Every entry below is to be retyped exactly as it stands.

Dataset items

BEGIN

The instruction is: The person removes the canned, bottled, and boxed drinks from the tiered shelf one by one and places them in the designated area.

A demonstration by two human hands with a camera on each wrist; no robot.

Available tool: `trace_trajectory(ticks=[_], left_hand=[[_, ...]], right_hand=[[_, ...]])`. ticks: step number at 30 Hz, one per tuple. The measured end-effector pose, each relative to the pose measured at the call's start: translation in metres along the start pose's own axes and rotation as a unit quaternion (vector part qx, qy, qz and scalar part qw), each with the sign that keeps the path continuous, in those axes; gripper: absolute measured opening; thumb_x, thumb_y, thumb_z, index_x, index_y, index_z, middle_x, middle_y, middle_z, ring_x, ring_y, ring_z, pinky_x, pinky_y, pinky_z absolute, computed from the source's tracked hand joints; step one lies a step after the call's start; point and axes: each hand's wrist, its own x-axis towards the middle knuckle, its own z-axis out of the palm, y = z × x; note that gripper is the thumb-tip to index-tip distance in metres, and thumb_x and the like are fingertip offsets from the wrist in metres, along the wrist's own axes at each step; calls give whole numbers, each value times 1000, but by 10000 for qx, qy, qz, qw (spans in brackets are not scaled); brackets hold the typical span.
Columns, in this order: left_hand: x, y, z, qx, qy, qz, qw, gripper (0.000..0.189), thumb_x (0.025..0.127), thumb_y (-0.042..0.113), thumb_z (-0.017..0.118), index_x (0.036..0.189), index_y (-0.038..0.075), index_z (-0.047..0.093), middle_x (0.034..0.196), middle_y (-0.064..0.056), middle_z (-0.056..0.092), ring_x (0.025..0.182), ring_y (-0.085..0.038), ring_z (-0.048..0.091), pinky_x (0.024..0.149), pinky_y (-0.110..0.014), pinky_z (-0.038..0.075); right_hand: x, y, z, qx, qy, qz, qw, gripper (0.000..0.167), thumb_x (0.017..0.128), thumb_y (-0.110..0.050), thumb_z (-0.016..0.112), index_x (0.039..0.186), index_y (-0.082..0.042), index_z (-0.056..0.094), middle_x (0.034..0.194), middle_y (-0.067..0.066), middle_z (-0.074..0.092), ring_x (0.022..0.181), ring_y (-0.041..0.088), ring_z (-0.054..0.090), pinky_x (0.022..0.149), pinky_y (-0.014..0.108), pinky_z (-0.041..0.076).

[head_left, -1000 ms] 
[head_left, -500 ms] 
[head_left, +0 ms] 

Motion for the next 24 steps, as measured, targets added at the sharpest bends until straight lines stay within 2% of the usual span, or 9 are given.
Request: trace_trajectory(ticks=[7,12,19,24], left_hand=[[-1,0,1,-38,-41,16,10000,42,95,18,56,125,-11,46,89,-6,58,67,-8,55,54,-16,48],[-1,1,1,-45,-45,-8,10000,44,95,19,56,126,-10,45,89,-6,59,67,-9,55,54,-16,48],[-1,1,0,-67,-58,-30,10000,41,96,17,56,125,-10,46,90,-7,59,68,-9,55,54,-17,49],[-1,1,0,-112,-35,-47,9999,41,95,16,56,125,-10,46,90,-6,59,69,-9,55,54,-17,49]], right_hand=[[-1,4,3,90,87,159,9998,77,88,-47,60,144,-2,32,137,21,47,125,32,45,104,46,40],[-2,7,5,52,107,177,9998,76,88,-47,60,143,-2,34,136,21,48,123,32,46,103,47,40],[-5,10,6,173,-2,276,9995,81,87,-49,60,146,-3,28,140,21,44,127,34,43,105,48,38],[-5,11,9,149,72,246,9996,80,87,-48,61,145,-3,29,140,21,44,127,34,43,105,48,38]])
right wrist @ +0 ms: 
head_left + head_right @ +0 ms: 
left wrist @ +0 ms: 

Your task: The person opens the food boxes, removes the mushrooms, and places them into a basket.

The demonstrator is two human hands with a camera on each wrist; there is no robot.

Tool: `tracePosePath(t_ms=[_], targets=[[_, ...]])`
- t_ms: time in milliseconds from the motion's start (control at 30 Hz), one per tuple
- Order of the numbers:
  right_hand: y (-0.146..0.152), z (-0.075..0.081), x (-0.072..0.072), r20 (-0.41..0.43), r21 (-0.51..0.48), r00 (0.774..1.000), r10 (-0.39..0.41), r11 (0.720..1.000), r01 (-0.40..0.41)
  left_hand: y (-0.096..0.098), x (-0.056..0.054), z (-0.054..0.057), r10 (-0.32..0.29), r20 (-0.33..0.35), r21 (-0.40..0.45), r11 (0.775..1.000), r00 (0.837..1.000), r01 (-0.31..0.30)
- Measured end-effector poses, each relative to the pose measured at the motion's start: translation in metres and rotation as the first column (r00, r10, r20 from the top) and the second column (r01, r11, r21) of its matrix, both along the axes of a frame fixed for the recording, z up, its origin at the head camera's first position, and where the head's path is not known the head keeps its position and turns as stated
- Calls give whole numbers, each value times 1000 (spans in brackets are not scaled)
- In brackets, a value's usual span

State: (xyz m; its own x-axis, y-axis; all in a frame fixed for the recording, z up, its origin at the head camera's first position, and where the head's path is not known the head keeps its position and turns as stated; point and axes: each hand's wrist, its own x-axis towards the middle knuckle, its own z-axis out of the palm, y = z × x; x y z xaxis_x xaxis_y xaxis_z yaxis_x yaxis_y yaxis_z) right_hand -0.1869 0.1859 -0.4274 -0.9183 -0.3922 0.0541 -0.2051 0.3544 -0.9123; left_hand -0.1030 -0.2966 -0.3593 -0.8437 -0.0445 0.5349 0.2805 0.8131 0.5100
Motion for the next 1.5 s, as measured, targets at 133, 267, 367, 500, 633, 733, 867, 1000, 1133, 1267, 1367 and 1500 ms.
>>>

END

## ANSWER FOR THE TASK
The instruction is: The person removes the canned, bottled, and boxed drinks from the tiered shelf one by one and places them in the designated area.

A demonstration by two human hands with a camera on each wrist; no robot.

Available tool: `trace_trajectory(ticks=[_], left_hand=[[_, ...]], right_hand=[[_, ...]])`. ticks: step number at 30 Hz, one per tuple. The measured end-effector pose, each relative to the pose measured at the call's start: translation in metres along the start pose's own axes and rotation as a unit quaternion (vector part qx, qy, qz and scalar part qw), each with the sign that keeps the path continuous, in those axes; gripper: absolute measured opening; thumb_x, thumb_y, thumb_z, index_x, index_y, index_z, middle_x, middle_y, middle_z, ring_x, ring_y, ring_z, pinky_x, pinky_y, pinky_z absolute, computed from the source's tracked hand joints; step one lies a step after the call's start; point and axes: each hand's wrist, its own x-axis towards the middle knuckle, its own z-axis out of the palm, y = z × x; note that gripper is the thumb-tip to index-tip distance in metres, and thumb_x and the like are fingertip offsets from the wrist in metres, along the wrist's own axes at each step; calls give whole numbers, each value times 1000, but by 10000 for qx, qy, qz, qw (spans in brackets are not scaled); brackets hold the typical span.
Columns, in this order: left_hand: x, y, z, qx, qy, qz, qw, gripper (0.000..0.189), thumb_x (0.025..0.127), thumb_y (-0.042..0.113), thumb_z (-0.017..0.118), index_x (0.036..0.189), index_y (-0.038..0.075), index_z (-0.047..0.093), middle_x (0.034..0.196), middle_y (-0.064..0.056), middle_z (-0.056..0.092), ring_x (0.025..0.182), ring_y (-0.085..0.038), ring_z (-0.048..0.091), pinky_x (0.024..0.149), pinky_y (-0.110..0.014), pinky_z (-0.038..0.075); right_hand: x, y, z, qx, qy, qz, qw, gripper (0.000..0.167), thumb_x (0.017..0.128), thumb_y (-0.110..0.050), thumb_z (-0.016..0.112), index_x (0.039..0.186), index_y (-0.082..0.042), index_z (-0.056..0.094), middle_x (0.034..0.194), middle_y (-0.067..0.066), middle_z (-0.074..0.092), ring_x (0.022..0.181), ring_y (-0.041..0.088), ring_z (-0.054..0.090), pinky_x (0.022..0.149), pinky_y (-0.014..0.108), pinky_z (-0.041..0.076).

[head_left, -1000 ms] 
[head_left, -500 ms] 
[head_left, +0 ms] 

Motion for the next 24 steps, as measured, targets added at the sharpest bends until straight lines stay within 2% of the usual span, or 9 are given.
Request: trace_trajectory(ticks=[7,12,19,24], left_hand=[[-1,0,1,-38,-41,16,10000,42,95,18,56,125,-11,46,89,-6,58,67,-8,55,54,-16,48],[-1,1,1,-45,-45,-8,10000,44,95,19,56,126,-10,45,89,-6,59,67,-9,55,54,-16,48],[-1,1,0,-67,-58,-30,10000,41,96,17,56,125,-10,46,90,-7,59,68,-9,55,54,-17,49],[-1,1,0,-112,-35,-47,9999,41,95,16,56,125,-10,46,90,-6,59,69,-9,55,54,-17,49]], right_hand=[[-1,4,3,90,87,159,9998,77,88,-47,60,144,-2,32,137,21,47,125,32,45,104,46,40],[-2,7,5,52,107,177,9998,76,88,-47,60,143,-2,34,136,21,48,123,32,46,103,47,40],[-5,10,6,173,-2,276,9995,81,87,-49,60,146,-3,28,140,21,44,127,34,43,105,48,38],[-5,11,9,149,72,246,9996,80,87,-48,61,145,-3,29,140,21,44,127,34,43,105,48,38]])
right wrist @ +0 ms: 
head_left + head_right @ +0 ms: 
left wrist @ +0 ms: 

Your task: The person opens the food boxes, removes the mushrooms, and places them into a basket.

The demonstrator is two human hands with a camera on each wrist; there is no robot.

Tool: `tracePosePath(t_ms=[_], targets=[[_, ...]])`
- t_ms: time in milliseconds from the motion's start (control at 30 Hz), one per tuple
- Order of the numbers:
  right_hand: y (-0.146..0.152), z (-0.075..0.081), x (-0.072..0.072), r20 (-0.41..0.43), r21 (-0.51..0.48), r00 (0.774..1.000), r10 (-0.39..0.41), r11 (0.720..1.000), r01 (-0.40..0.41)
  left_hand: y (-0.096..0.098), x (-0.056..0.054), z (-0.054..0.057), r10 (-0.32..0.29), r20 (-0.33..0.35), r21 (-0.40..0.45), r11 (0.775..1.000), r00 (0.837..1.000), r01 (-0.31..0.30)
- Measured end-effector poses, each relative to the pose measured at the motion's start: translation in metres and rotation as the first column (r00, r10, r20 from the top) and the second column (r01, r11, r21) of its matrix, both along the axes of a frame fixed for the recording, z up, its origin at the head camera's first position, and where the head's path is not known the head keeps its position and turns as stated
- Calls give whole numbers, each value times 1000 (spans in brackets are not scaled)
- In brackets, a value's usual span

State: (xyz m; its own x-axis, y-axis; all in a frame fixed for the recording, z up, its origin at the head camera's first position, and where the head's path is not known the head keeps its position and turns as stated; point and axes: each hand's wrist, its own x-axis towards the middle knuckle, its own z-axis out of the palm, y = z × x; x y z xaxis_x xaxis_y xaxis_z yaxis_x yaxis_y yaxis_z) right_hand -0.1869 0.1859 -0.4274 -0.9183 -0.3922 0.0541 -0.2051 0.3544 -0.9123; left_hand -0.1030 -0.2966 -0.3593 -0.8437 -0.0445 0.5349 0.2805 0.8131 0.5100
Motion for the next 1.5 s, as measured, targets at 133, 267, 367, 500, 633, 733, 867, 1000, 1133, 1267, 1367 and 1500 ms.
>>>

No further work remains on the exercise.